Political advertising revenues increased $11.6 million, or 801%, to
$13.1 million reflecting increased advertising from political candidates in the
2008 elections. Internet advertising revenues increased $449,000, or 18%, to
$3.0 million reflecting increased website traffic in our markets. Local
advertising revenues decreased approximately $1.5 million, or 3%, to
$46.3 million. National advertising revenues decreased approximately
$1.7 million, or 9%, to $17.5 million.
Broadcast expenses. Broadcasting expenses (before depreciation, amortization
and gain on disposal of assets) increased $324,000, or 1%, to $49.9 million in
the 2008 three-month period. This modest increase primarily reflects the impact
of increased national sales representative commissions on the incremental
political advertising revenues offset in part by a slight reduction in payroll
related costs.
Corporate and administrative expenses. Corporate and administrative expenses
(before depreciation, amortization and gain on disposal of assets) decreased
$178,000, or 5%, to $3.8 million in the 2008 three-month period. This decrease
was primarily due to reduced incentive compensation related expenses. During the
2008 and 2007 three-month periods, we recorded non-cash stock-based compensation
expense of $399,000 and $285,000, respectively.

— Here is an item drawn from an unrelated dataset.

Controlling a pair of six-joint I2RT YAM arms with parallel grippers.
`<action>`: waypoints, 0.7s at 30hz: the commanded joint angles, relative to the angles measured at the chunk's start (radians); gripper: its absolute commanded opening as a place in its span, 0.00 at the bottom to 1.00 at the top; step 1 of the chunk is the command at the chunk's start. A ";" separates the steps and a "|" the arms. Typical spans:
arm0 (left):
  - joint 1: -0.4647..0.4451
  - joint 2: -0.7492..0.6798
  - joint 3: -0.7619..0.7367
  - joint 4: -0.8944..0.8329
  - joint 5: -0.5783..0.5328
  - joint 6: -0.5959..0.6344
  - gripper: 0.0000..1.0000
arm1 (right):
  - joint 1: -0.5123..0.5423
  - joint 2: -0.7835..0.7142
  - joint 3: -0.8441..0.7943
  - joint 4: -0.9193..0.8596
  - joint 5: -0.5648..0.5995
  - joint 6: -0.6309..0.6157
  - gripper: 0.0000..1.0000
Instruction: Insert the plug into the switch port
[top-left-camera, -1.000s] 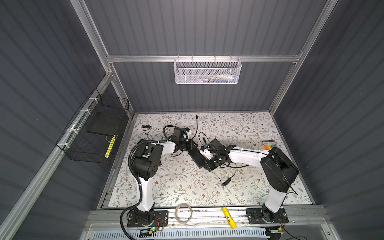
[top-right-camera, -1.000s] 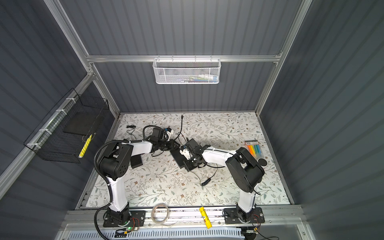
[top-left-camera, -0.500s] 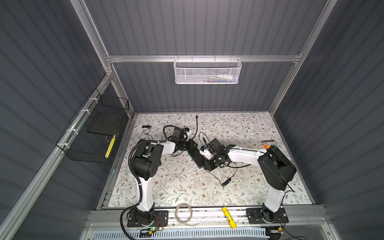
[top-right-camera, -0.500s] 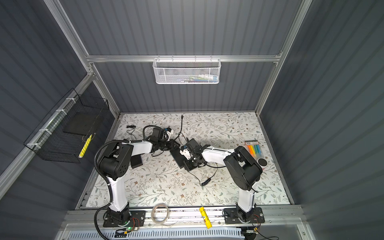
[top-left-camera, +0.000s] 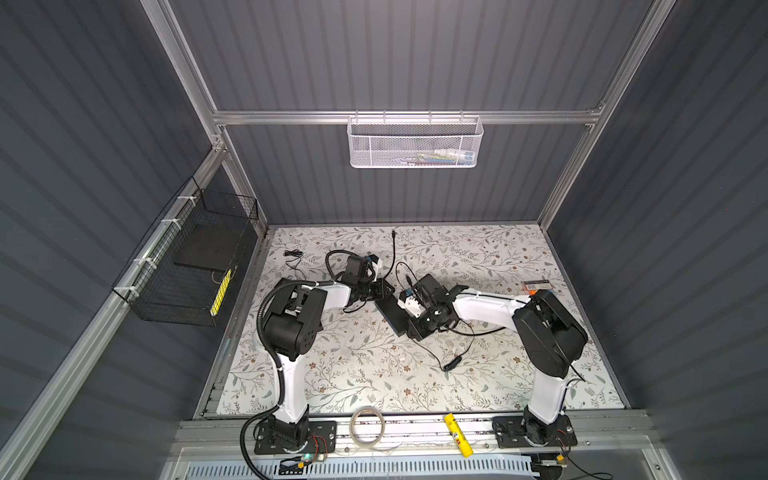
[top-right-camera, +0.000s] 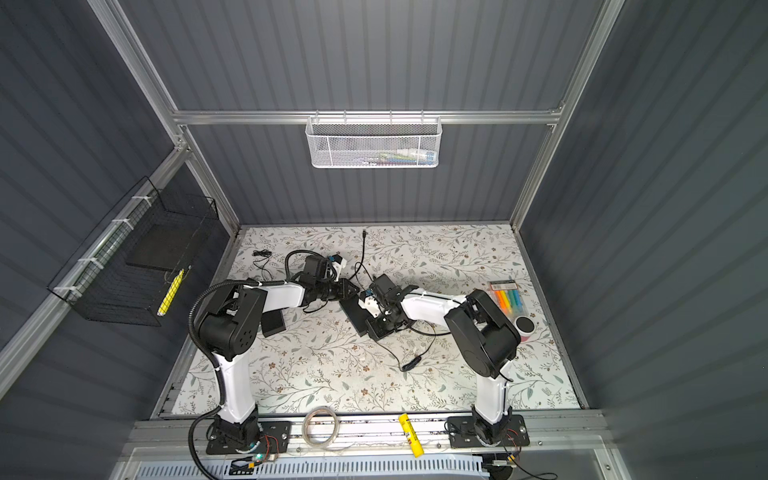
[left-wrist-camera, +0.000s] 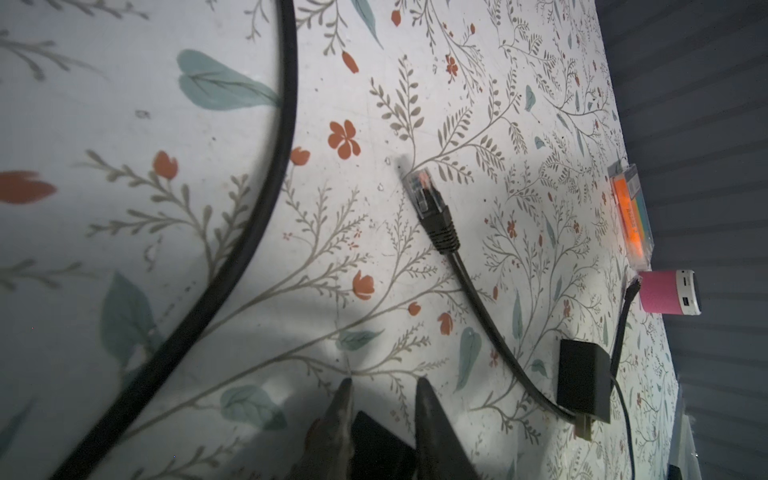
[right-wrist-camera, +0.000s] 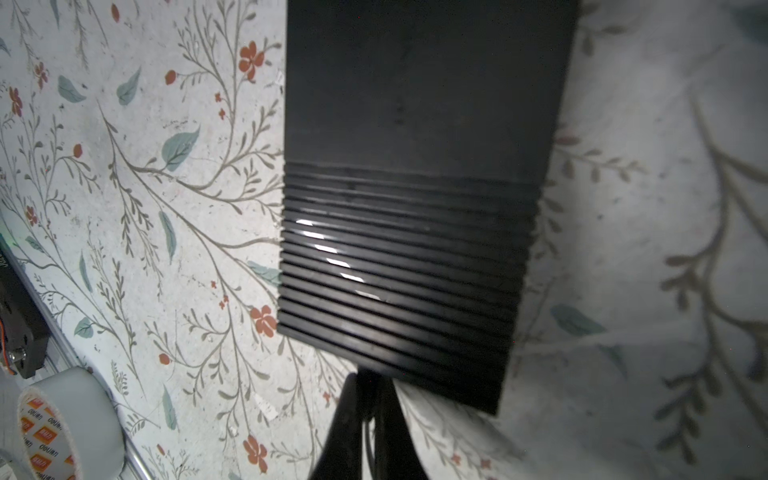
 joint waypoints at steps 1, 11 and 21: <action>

Depreciation. Depreciation of property and equipment decreased $1.4 million,
or 14%, to $8.6 million during the 2008 three-month period. The decrease in
depreciation was the result of the large proportion of our stations' equipment,
which was acquired in 2002, becoming fully depreciated in 2007.
Interest expense. Interest expense decreased $4.2 million, or 25%, to
$12.6 million for the 2008 three-month period. This decrease is primarily
attributable to lower average interest rates and by decreases in average total
debt outstanding. Average interest rates have decreased due to a decrease in
market interest rates on our senior credit facility and the redemption of our
9.25% senior subordinated notes (the "9.25% Notes") on April 18, 2007. Our total
debt balance has decreased as a result of our regularly scheduled principal
payments and our $65.0 million, $23.0 million and $10.0 million voluntary
prepayments of our senior credit facility on June 26, 2008, July 15, 2008 and
October 3, 2008, respectively. We obtained the funds used for these voluntary
prepayments from the issuance of our Series D Perpetual Preferred Stock as well
as from results of operations. Our average debt balance was $831.8 million and
$934.0 million during the 2008 three-month period and the 2007 three-month
period, respectively. The average interest rates, exclusive of our interest rate
swap agreements, on our total debt balances were 4.3% and 6.9% during the 2008
and 2007 three-month periods, respectively. The decline in interest rates is
partially offset by the effect of our interest rate swap agreements, through
which we converted $465.0 million of our total debt to a fixed rate.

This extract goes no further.